Action item: Your reply should reproduce each line below exactly and carry none of the pictures.

Provided data:
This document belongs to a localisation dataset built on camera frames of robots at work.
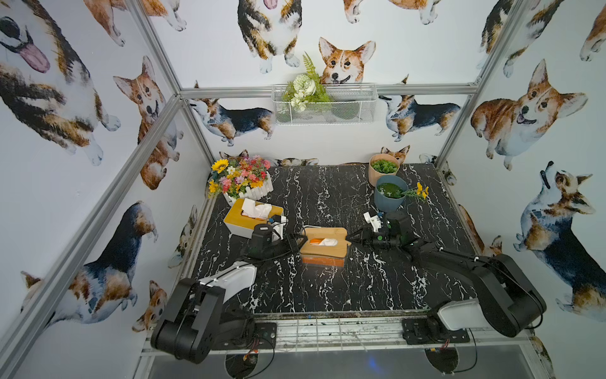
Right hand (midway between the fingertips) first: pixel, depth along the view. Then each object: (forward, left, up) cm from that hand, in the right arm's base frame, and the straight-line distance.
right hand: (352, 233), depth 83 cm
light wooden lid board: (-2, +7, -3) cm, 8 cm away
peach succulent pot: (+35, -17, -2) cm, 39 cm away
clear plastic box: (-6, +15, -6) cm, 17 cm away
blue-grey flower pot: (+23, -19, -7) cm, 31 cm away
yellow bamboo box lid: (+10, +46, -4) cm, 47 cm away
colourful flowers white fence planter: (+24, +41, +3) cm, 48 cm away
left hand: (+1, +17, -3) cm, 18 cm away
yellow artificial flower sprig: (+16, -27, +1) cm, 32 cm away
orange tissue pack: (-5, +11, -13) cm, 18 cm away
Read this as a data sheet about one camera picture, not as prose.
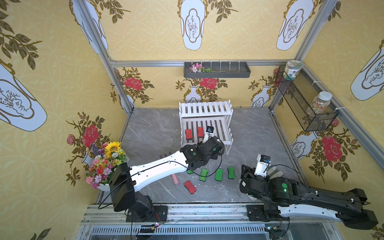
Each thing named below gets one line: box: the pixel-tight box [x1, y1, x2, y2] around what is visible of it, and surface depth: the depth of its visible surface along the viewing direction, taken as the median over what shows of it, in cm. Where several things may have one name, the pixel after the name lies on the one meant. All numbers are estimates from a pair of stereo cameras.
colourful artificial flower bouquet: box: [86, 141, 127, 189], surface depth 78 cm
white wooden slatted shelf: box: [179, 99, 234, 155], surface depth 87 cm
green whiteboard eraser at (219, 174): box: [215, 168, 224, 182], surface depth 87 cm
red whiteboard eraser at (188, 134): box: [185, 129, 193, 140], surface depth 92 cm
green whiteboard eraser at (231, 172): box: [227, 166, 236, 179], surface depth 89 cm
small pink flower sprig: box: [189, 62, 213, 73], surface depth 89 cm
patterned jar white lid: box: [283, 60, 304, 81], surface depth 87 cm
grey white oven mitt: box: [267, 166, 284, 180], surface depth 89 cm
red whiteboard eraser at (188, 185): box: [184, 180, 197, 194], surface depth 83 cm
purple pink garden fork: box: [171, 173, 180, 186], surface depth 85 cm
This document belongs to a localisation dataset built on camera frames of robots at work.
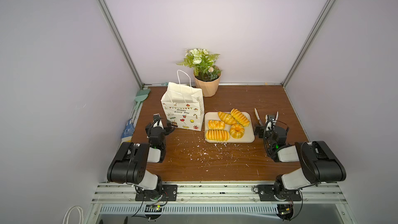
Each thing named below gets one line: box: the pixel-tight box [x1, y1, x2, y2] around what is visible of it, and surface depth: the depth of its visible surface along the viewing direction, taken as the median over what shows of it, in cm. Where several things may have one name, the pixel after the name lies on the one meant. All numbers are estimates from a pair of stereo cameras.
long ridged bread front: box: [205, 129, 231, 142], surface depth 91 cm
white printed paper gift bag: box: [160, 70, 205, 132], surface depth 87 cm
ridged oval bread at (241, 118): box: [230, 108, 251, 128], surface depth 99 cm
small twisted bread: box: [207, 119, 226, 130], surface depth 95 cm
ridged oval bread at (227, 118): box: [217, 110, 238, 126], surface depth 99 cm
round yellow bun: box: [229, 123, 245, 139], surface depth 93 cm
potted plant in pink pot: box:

Task answer:
This document belongs to a localisation dataset built on camera frames of robots at work.
Right hand (midway between the fingertips) first: pixel, depth along the view. Then each object: (forward, left, up) cm from that hand, in the right arm's base frame, and the straight-line distance.
right hand: (352, 233), depth 83 cm
light wooden lid board: (-2, +7, -3) cm, 8 cm away
peach succulent pot: (+35, -17, -2) cm, 39 cm away
clear plastic box: (-6, +15, -6) cm, 17 cm away
blue-grey flower pot: (+23, -19, -7) cm, 31 cm away
yellow bamboo box lid: (+10, +46, -4) cm, 47 cm away
colourful flowers white fence planter: (+24, +41, +3) cm, 48 cm away
left hand: (+1, +17, -3) cm, 18 cm away
yellow artificial flower sprig: (+16, -27, +1) cm, 32 cm away
orange tissue pack: (-5, +11, -13) cm, 18 cm away
Read this as a data sheet about one camera picture, not as prose.
Each thing named below gets one line: box: the pixel-tight box [x1, y1, x2, y2] around what is visible of it, and surface depth: the depth of its visible surface along the viewing direction, taken as the median over what shows of it, in cm. Where several things may have one name, the pixel after the name lies on the one meant. All numbers are estimates from a pair of stereo cameras.
colourful artificial flower bouquet: box: [86, 141, 127, 189], surface depth 78 cm
white wooden slatted shelf: box: [179, 99, 234, 155], surface depth 87 cm
green whiteboard eraser at (219, 174): box: [215, 168, 224, 182], surface depth 87 cm
red whiteboard eraser at (188, 134): box: [185, 129, 193, 140], surface depth 92 cm
green whiteboard eraser at (231, 172): box: [227, 166, 236, 179], surface depth 89 cm
small pink flower sprig: box: [189, 62, 213, 73], surface depth 89 cm
patterned jar white lid: box: [283, 60, 304, 81], surface depth 87 cm
grey white oven mitt: box: [267, 166, 284, 180], surface depth 89 cm
red whiteboard eraser at (188, 185): box: [184, 180, 197, 194], surface depth 83 cm
purple pink garden fork: box: [171, 173, 180, 186], surface depth 85 cm
This document belongs to a localisation dataset built on camera frames of robots at work.
Each thing named below gets one line: box: the pixel-tight box [x1, y1, x2, y2] around what is visible of it, and surface depth: the depth of its visible surface along the viewing direction, taken as the median over what shows of it, in cm. Where several things may have one name, the pixel after the name lies on the one meant. All numbers are estimates from a pair of stereo cameras.
long ridged bread front: box: [205, 129, 231, 142], surface depth 91 cm
white printed paper gift bag: box: [160, 70, 205, 132], surface depth 87 cm
ridged oval bread at (241, 118): box: [230, 108, 251, 128], surface depth 99 cm
small twisted bread: box: [207, 119, 226, 130], surface depth 95 cm
ridged oval bread at (227, 118): box: [217, 110, 238, 126], surface depth 99 cm
round yellow bun: box: [229, 123, 245, 139], surface depth 93 cm
potted plant in pink pot: box:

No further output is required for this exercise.